By Mark Nestmann – Nestmann.com –
FATCA and similar laws have eviscerated financial privacy in the US. And last year, thanks to whistleblower Edward Snowden, the world learned the extent of the surveillance conducted by America’s largest spy agency, the NSA.
Now the Postal Service has joined in the game, introducing an NSA-style dragnet over mail delivery.
The most shocking aspect of the crackdown against financial and electronic privacy is the lengths that Congress, the Treasury Department, the NSA, and now the Postal Service have gone to subvert our constitutional right to privacy.
The lesson is the same, too. If you want privacy – of any type – you won’t find it in the US. But you will find it offshore.
How Treasury and the NSA Subverted Privacy in the US
Acting through the non-governmental organization called the Financial Action Task Force (FATF), the Treasury Department forced supposedly non-binding recommendations into law. This has had the effect of gradually subverting any meaningful constitutional protection of your financial privacy from the US government. Today, Treasury agencies are literally hardwired into America’s banks and must be notified instantly whenever a customer engages in a “suspicious transaction.” Your bank statement, individual financial transactions, and even copies of your checks are available for warrantless inspection by the IRS anytime….

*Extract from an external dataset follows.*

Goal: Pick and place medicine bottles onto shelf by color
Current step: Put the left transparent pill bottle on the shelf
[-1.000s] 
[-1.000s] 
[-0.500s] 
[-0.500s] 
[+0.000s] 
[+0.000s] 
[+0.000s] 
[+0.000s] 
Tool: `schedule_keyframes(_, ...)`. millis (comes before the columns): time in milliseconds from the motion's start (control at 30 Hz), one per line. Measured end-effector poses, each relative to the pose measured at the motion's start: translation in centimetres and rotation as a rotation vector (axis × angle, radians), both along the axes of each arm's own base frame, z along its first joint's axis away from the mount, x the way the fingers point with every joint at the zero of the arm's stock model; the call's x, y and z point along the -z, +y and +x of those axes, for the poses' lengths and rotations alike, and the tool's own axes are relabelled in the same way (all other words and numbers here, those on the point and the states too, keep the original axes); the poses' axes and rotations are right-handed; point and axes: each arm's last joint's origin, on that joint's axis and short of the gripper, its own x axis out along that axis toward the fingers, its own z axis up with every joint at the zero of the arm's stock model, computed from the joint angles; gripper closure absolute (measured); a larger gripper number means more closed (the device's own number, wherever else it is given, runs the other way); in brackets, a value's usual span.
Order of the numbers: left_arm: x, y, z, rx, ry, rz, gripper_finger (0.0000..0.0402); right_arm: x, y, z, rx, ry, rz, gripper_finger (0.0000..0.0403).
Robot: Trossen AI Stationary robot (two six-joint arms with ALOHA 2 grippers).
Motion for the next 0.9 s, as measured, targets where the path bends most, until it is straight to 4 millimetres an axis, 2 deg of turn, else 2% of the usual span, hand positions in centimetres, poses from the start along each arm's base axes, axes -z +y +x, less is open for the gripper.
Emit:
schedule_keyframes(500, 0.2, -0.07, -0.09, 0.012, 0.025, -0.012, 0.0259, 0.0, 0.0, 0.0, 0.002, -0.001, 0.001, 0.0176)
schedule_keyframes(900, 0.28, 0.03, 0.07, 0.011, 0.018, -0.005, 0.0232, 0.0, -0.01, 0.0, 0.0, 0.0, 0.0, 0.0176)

The Supreme Court ruled decades ago that the government can’t open first-class mail, such as letters and sealed packages, unless a court issues a warrant backed by probable cause. (Newspapers, magazines, pamphlets, and other printed matter have no such protection.) But the privacy advantages of first-class mail have mostly disappeared, thanks to the War on Terror.
Before 2001, the only way that the Postal Inspection Service could inspect mail was if it fit into broad “suspicious package profiles” the service had created. The profiles relied on dog sniffs carried out by animals trained to alert to narcotics, other contraband, or cash. Drug-sniffing dogs may check packages sent to or from “source areas for the distribution of narcotics and/or controlled substances.” It turns out that every major city in the US is such a “source area.”
After 9/11, that wasn’t enough for Congress. In 2002, it gave the Customs Service the authority to conduct warrantless searches of international first-class mail. And in 2006, President George W. Bush quietly asserted a new government prerogative to open any type of mail. In a “signing statement” attached to a reform act that was support to enhance postal privacy, Bush claimed the government could open any postal correspondence without a warrant, probable cause, or even suspicion that it contains dangerous materials or contraband. The only requirement is that the mail opening be related to “foreign intelligence collection.”
Of course, just about anything could conceivably be related to “foreign intelligence collection.” It’s a loophole big enough to drive a truck through.